“I think you want some fresh faces, some fresh eyes on the business of government,” Gray said in an interview. “They’re not newcomers. They’re just newcomers to D.C. government.”
Gray said he expects to announce the appointments Tuesday.
It’s been five months since Gray fired Gerri Mason Hall, his first chief of staff, who was caught up in the allegations of nepotism and cronyism that bogged down his administration early on. Last week, a D.C. Council committee report concluded that Gray was “essentially disconnected” from hiring decisions and that his lack of attention had had a profoundly negative affect on the reputation of city government.
Gray said he met Murphy several years ago when they were both running nonprofit organizations. Gray was executive director of Covenant House, which works with homeless young people, and Murphy was founder and executive director of City Year, an offshoot of the AmeriCorps program. “Chris is a good administrator,” Gray said. “He’s someone I know well and feel comfortable with.”
The mayor said he knew Pringle only by reputation, but that Steve McMahon and Ron Lester, consultants who worked on Gray’s mayoral campaign, recommended her. “Andi is someone with a lot of credibility. She’s really good with people,” Gray said.
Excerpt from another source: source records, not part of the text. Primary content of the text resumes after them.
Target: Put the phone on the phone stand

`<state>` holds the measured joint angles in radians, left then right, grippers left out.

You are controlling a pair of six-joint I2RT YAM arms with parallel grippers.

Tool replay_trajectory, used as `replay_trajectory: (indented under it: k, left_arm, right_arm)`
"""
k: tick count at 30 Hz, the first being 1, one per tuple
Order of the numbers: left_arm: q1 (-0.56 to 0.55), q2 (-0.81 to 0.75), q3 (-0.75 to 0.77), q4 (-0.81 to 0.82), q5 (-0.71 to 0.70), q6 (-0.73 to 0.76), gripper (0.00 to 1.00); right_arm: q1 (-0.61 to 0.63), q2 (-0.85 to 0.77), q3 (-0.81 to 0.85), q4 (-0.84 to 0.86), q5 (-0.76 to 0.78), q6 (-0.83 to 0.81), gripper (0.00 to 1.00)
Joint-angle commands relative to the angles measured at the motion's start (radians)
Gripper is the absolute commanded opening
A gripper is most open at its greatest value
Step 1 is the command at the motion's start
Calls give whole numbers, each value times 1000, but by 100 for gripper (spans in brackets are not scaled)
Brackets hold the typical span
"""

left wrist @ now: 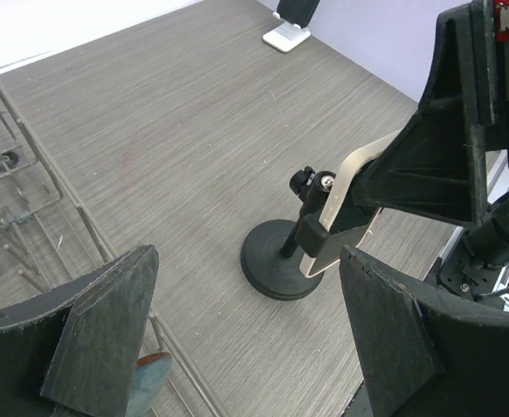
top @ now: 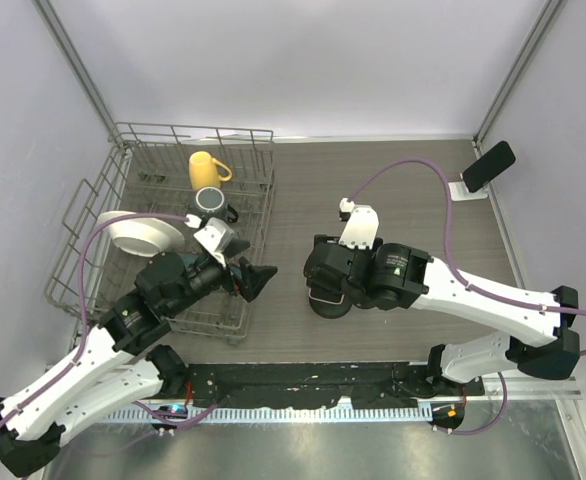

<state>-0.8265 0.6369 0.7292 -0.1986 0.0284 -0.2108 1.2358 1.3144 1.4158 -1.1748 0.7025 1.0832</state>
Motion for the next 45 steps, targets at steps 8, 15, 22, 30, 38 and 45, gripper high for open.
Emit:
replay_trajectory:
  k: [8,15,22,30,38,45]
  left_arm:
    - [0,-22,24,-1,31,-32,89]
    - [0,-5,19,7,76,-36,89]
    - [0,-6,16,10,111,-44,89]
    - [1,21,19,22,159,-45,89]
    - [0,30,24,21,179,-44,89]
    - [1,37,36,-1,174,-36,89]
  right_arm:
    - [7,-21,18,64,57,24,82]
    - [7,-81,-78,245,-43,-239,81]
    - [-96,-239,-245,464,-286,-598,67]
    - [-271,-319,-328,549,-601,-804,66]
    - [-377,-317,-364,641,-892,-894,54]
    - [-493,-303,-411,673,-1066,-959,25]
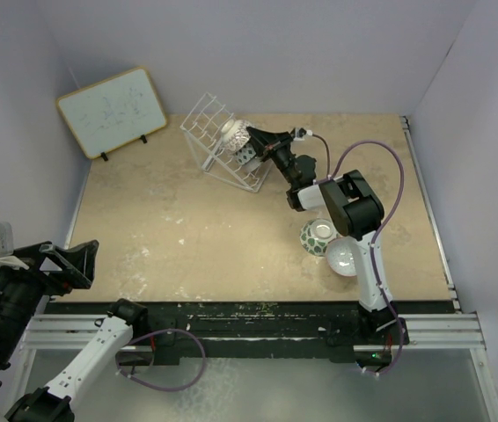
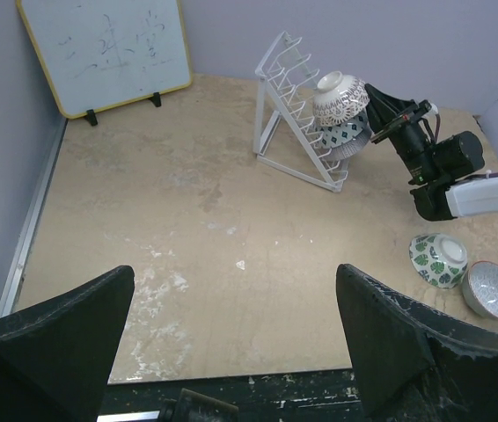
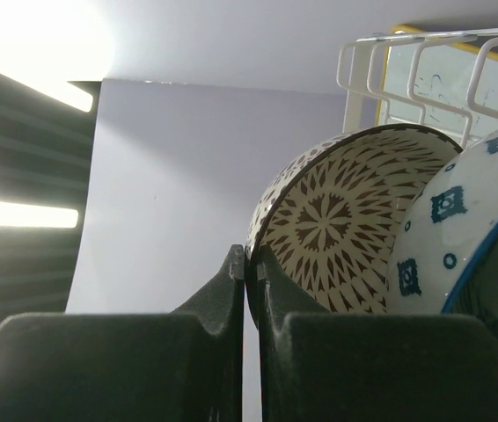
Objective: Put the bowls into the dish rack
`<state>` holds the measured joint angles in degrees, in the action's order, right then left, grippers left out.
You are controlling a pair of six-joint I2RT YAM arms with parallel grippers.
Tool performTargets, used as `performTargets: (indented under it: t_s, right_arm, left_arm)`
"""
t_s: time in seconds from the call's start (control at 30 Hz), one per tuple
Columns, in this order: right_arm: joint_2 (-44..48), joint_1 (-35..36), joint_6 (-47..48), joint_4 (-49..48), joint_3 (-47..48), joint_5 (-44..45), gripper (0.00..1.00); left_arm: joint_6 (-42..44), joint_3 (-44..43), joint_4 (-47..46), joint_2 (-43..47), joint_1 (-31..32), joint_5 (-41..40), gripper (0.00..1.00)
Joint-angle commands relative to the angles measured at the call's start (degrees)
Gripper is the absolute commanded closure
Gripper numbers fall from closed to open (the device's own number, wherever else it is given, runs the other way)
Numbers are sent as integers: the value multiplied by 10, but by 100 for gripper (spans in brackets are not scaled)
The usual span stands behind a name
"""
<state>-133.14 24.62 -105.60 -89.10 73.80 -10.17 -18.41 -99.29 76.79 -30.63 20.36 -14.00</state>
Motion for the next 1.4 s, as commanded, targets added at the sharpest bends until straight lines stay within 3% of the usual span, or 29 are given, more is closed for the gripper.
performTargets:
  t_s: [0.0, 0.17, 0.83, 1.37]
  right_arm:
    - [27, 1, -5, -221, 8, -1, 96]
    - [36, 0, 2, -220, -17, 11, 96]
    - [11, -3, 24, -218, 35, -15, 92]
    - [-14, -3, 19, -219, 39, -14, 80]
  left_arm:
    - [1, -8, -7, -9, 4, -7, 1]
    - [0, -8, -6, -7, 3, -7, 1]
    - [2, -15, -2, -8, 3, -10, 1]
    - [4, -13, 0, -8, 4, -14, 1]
Neither Pringle nor Murphy responded to requests for comment before the announcement.
Murphy will replace Paul A. Quander Jr., deputy mayor for public safety and justice, who has been pulling double duty as interim chief of staff.
In the interview, Gray acknowledged that his goals for the city — accelerating public education reform, public safety, job creation and fiscal responsibility — have not been adequately communicated to the public. “We want to have an even more grass-roots engagement,” he said, adding that one of his new efforts will be meeting with the chairmen of neighborhood advisory commissions on a quarterly basis.
Promise of change
Gray won office last year on a promise of change, pledging to end cronyism and to restore confidence in government. But almost as soon as he entered office, his administration was plagued by personnel problems — and hit with accusations of hypocrisy.
Gray began talking privately to McMahon and Lester about how to restructure his administration. Mo Elleithee and Andrew Kennedy, who also worked on his campaign, were enlisted in the conversation as well.
Among the personnel issues were allegations by former mayoral candidate Sulaimon Brown, who claimed that he was promised a job and paid for disparaging Mayor Adrian M. Fenty on the campaign trail last year. The council committee found that Brown had been paid and was promised a job but found no evidence that Gray was aware of the infractions. The FBI, U.S. Attorney’s Office and a congressional committee are investigating Brown’s accusations.